» Task objective:
Pull out every line below that contains the word "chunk".

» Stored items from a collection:
= = =

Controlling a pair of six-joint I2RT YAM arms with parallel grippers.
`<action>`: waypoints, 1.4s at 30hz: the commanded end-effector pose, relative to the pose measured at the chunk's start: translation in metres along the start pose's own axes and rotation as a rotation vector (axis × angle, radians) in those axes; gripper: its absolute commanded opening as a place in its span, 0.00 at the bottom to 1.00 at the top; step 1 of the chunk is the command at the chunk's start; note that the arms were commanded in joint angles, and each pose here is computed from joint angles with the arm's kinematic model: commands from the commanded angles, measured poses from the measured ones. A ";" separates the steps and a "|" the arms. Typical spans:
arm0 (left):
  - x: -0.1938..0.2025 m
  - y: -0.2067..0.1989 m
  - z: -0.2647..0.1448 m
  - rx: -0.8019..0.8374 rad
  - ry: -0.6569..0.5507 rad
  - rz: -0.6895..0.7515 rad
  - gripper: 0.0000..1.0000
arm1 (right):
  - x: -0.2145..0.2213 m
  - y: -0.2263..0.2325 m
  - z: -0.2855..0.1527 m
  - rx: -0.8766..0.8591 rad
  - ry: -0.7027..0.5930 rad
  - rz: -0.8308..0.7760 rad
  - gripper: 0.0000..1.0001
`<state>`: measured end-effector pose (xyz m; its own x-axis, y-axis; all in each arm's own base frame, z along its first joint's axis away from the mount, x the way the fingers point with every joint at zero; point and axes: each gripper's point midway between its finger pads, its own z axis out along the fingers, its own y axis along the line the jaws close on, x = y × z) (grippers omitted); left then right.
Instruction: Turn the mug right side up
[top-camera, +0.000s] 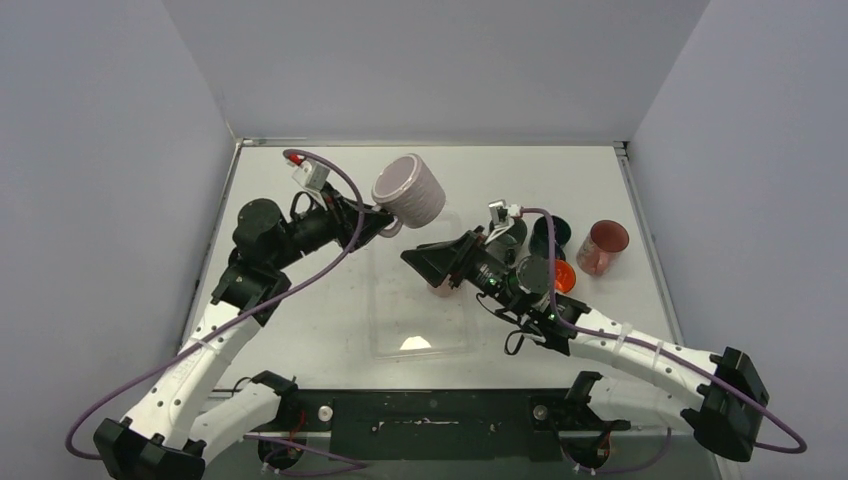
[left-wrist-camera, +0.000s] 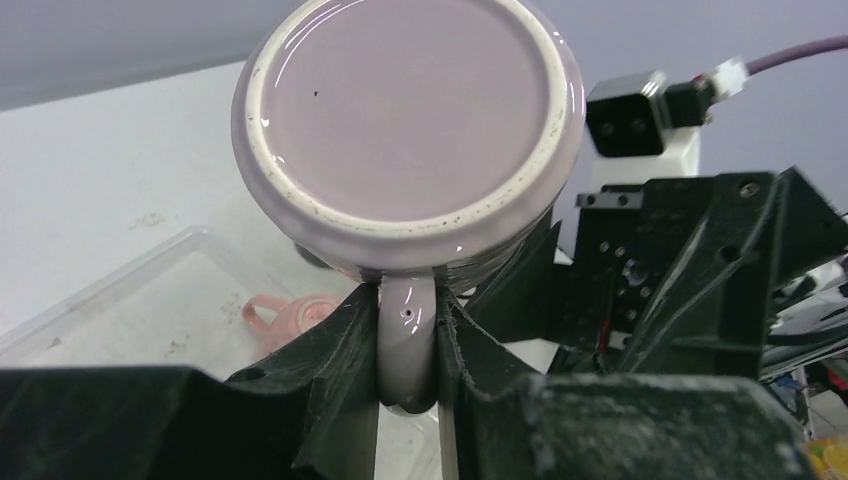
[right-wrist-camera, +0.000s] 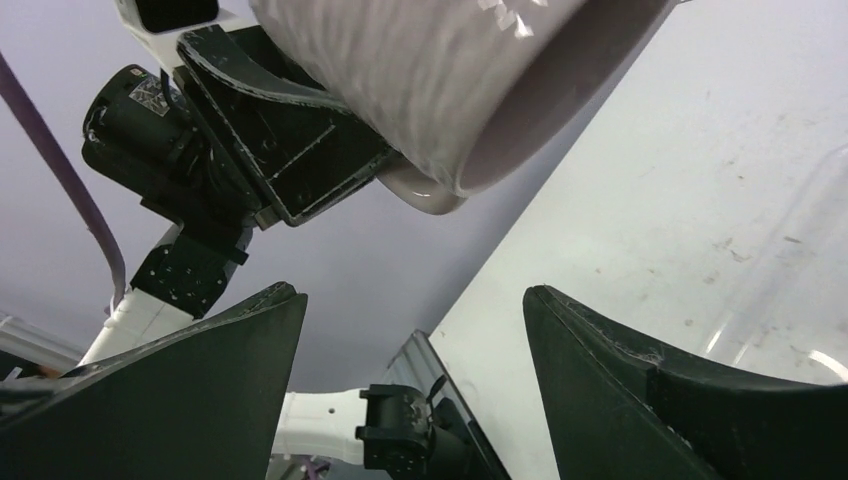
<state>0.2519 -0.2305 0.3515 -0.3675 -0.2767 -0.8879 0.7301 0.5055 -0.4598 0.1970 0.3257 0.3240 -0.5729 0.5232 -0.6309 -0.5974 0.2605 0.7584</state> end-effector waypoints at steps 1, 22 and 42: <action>-0.099 -0.079 -0.024 0.212 -0.298 0.112 0.00 | -0.028 0.047 0.020 -0.113 -0.133 0.003 0.80; -0.143 -0.137 -0.056 0.397 -0.422 -0.009 0.00 | -0.072 0.103 0.038 -0.259 -0.376 0.054 0.48; -0.147 -0.161 -0.069 0.519 -0.425 -0.012 0.00 | -0.075 0.156 0.049 -0.488 -0.328 0.002 0.36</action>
<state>0.1984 -0.2307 0.4904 -0.3479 -0.5590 -0.7526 0.8419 0.1670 -0.5132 0.1947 0.3692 0.4632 -0.4204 0.7621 -0.4924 -0.7598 0.0009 0.6502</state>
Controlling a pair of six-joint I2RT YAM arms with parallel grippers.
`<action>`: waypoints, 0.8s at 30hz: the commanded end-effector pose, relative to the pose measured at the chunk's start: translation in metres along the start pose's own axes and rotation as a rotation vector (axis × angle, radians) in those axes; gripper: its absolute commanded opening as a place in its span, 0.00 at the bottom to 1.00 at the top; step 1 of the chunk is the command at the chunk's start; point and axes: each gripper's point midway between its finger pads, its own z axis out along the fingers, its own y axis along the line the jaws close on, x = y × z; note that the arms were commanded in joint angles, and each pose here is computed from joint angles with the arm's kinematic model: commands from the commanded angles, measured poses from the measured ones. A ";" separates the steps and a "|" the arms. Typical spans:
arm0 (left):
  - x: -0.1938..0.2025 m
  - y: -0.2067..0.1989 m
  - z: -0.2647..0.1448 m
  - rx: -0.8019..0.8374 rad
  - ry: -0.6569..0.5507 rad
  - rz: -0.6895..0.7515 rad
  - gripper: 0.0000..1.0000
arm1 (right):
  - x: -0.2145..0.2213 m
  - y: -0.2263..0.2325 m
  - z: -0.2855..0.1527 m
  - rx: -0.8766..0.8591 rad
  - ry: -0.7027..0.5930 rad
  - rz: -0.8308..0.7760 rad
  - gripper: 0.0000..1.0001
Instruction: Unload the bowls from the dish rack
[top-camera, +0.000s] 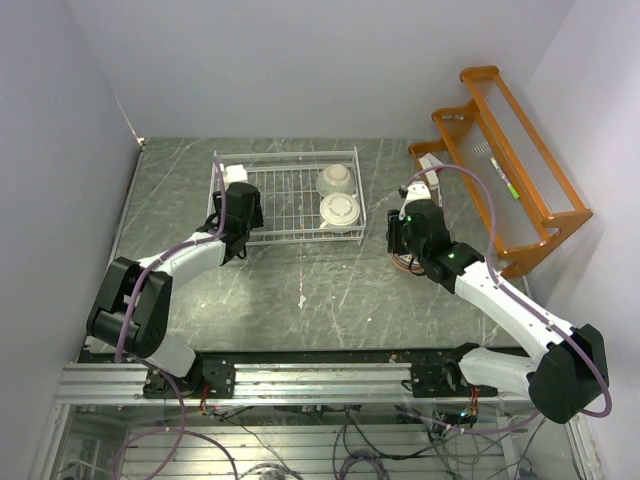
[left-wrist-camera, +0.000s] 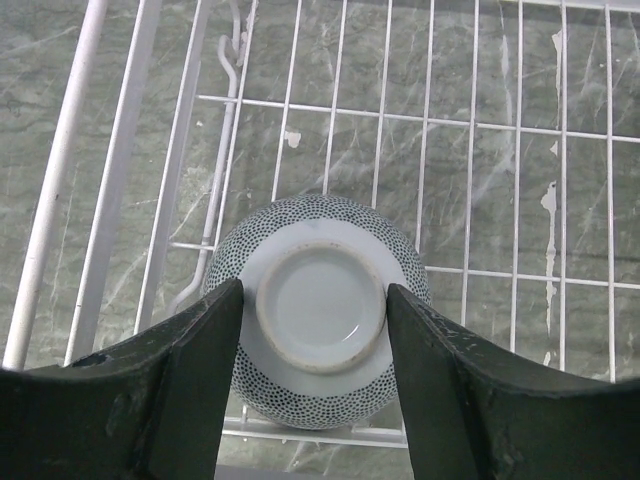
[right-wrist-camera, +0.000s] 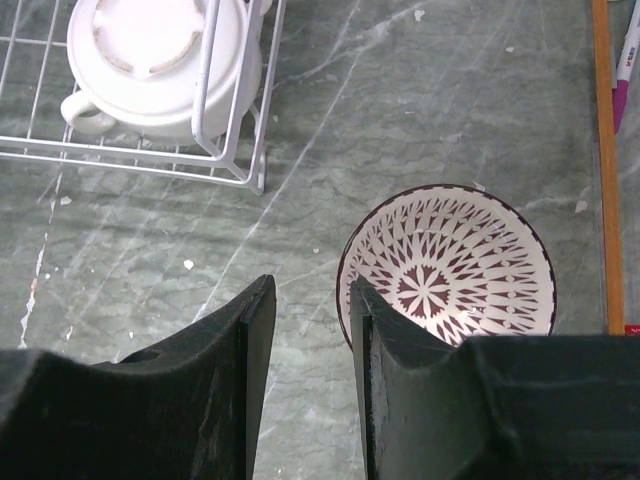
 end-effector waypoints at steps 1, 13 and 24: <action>0.010 0.003 -0.006 -0.010 0.029 0.034 0.63 | 0.002 -0.001 0.002 0.002 -0.008 0.002 0.36; 0.012 -0.008 -0.004 0.014 0.041 0.030 0.07 | 0.000 0.002 0.004 -0.010 -0.011 0.004 0.36; -0.036 -0.039 -0.003 0.110 -0.022 -0.028 0.07 | -0.007 0.008 0.006 -0.034 -0.022 0.015 0.36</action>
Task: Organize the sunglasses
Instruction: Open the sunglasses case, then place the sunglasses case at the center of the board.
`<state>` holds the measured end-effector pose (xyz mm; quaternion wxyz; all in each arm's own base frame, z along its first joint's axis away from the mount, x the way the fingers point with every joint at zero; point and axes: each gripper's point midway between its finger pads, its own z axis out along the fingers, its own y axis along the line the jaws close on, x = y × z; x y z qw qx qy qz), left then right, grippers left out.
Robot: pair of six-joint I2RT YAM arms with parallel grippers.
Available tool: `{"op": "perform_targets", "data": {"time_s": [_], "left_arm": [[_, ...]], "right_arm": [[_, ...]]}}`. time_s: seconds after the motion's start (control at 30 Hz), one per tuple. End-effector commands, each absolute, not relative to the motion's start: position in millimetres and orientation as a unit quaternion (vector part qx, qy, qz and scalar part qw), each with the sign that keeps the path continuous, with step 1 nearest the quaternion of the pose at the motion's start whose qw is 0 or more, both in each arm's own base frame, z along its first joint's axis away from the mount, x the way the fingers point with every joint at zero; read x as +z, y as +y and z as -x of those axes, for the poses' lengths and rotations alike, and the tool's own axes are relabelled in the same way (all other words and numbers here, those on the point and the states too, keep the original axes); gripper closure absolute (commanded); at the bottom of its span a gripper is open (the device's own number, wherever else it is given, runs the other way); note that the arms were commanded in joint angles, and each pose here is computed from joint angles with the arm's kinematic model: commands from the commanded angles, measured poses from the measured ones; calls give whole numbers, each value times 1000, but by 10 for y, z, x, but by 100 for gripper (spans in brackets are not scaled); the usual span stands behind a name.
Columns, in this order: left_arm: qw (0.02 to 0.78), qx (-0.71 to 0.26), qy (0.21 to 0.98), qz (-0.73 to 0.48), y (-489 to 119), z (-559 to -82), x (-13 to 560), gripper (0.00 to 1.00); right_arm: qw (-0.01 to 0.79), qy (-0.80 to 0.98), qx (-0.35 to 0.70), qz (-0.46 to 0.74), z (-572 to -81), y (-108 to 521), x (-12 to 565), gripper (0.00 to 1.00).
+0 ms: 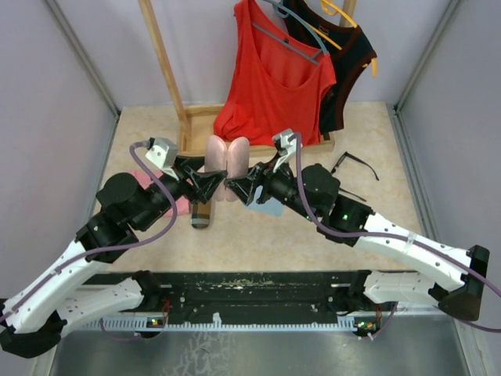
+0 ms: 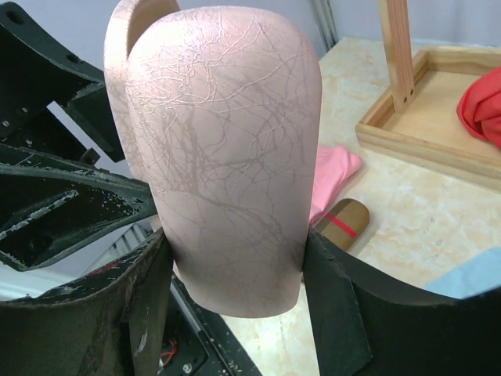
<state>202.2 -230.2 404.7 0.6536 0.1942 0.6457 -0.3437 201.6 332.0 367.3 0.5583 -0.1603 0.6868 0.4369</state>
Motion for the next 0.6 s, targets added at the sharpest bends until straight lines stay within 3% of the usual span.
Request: {"op": "perform_targets", "data": {"time_s": [0.0,0.1,0.33,0.57], "left_arm": [[654,-408,604,-202,-2327,-1744,4409,61],[653,-415,602,-195,-2291,-1712,4435,39],[616,-441,618,-209,-2359,-1589,4345,15],[587,-430,661,-184,-2322,-1625,4046,10]], "right_arm": [[598,703,369,113,-2324,3145,3644,100],[616,690,356,133,-2312,3087,3631,100],[691,649,262,181,-2345,2672,3342,100],[698,651,169,244,-2372,2395,3044,100]]}}
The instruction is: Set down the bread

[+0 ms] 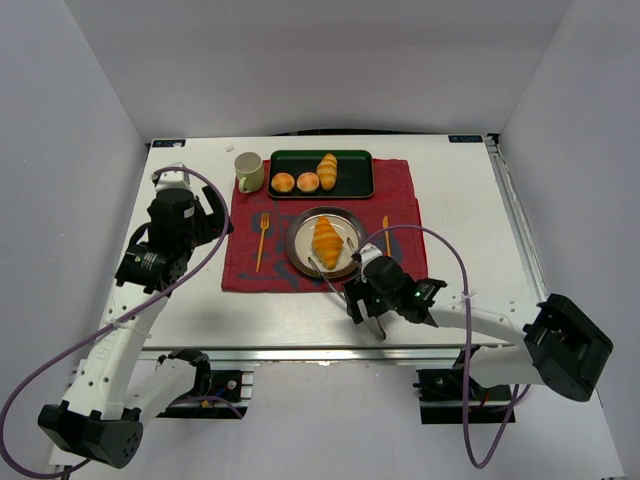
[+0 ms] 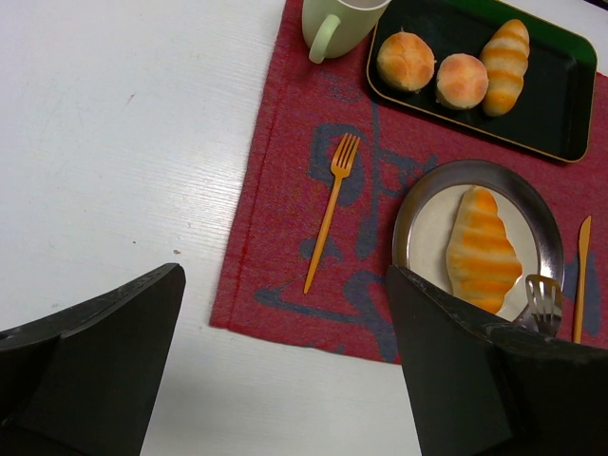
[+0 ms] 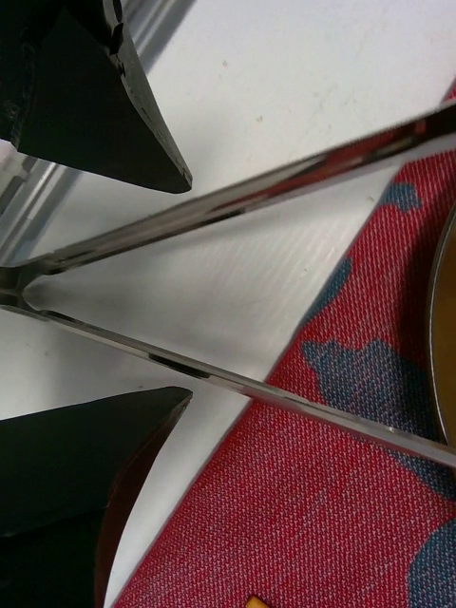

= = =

» Result of the task:
`<action>`: waypoints, 1.4s at 30hz: the commanded end-effector pose, relative to the pose measured at the chunk's start: translation in metres along the start pose's own axes and rotation as a rotation vector (axis × angle, radians) in those axes; gripper: its absolute commanded opening as a place in its span, 0.00 at the bottom to 1.00 at the top; step 1 of the chunk is the command at the chunk's start; note that the arms were commanded in joint angles, and each pose here is computed from joint angles with the arm's kinematic model: commands from the commanded angles, measured poses from the measured ones. A ";" separates the steps and a "|" the arms. Typical spans:
`<action>`: waypoints, 0.8s at 30hz: the commanded end-effector pose, relative to the pose measured at the chunk's start: translation in metres along the start pose's own axes and rotation as a rotation vector (axis × angle, radians) in those axes; gripper: its absolute commanded opening as a place in its span, 0.00 at the bottom to 1.00 at the top; step 1 of the chunk is the command at the chunk's start; point and axes: each gripper's point midway between its finger pads, its own z axis out along the fingers, its own y axis along the line the jaws close on, x = y × z; note that the arms were commanded in joint angles, and each pose here is computed from joint angles with the arm's kinematic model: commands from the commanded angles, measured poses from the measured ones. A ";" separates the steps and a "|" the arms. Typical spans:

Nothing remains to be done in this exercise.